Equipment in most RPGs comes in one size. A breastplate dropped by a dungeon boss fits a 150 cm halfling the same way it fits a 200 cm warrior — the mesh scales uniformly to fill the character, or clips through it, or floats off it. Players notice this. Not consciously, most of the time. But the visual coherence of the world suffers when armor looks like it was cast from the same mould and pinned to every body regardless of shape.
Procedural equipment fitting solves this. Each piece of equipment gets scaled based on the wearing character’s body dimensions. A chest plate stretches at the shoulders for a broad character, wraps closer on a narrow one. Boots extend for a long-footed character. The system can go further: loot drops can be weighted toward items that fit the current character, making rewards feel personal.
This guide implements the system in three parts: the fit category model, the mesh scaling approach, and body-aware loot generation.
How the fit system works
The core abstraction is a fit category per equipment slot. Each slot is governed by one primary body dimension (chest armor → chest circumference; gloves → hand breadth; boots → foot length). Equipment has a target dimension — the dimension it was designed to fit. The gap between the character’s actual dimension and the equipment’s target determines fit quality.
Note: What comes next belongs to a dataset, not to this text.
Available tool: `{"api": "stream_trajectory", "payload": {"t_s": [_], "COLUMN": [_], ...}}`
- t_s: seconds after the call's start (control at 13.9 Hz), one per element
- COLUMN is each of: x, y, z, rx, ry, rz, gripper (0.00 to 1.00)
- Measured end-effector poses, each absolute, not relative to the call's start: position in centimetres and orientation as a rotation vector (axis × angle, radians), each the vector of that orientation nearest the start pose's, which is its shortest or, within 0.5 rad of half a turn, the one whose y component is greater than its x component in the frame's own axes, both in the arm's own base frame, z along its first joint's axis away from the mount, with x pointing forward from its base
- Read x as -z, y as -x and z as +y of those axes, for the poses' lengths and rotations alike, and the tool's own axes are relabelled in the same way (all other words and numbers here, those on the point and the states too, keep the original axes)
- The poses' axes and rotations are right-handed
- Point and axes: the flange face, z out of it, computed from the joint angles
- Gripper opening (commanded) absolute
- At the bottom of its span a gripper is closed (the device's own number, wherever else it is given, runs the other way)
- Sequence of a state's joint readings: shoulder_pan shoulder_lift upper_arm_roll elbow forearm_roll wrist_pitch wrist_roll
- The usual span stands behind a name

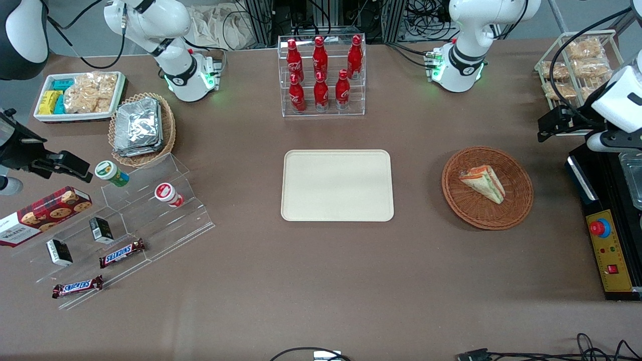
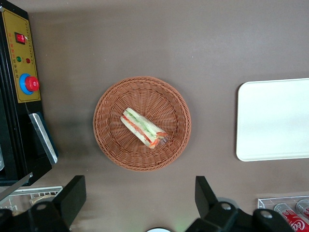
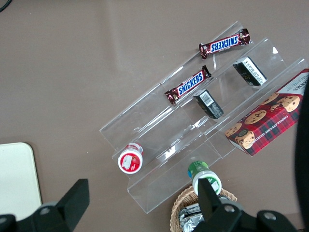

Character dimension: 1020 mm chest circumference
Equipment target: 950 mm
Gap: +70 mm → Tight fit
Three fit categories:
- Regular: dimension is within the equipment’s intended range
- Tight: character dimension significantly exceeds the target
- Loose: character dimension is significantly below the target
Each category drives a different visual outcome: regular looks correct, tight shows visible tension, loose has sag or excess fabric. You can implement this with bone scaling alone (this guide), blend shapes (requires more asset work), or a combination.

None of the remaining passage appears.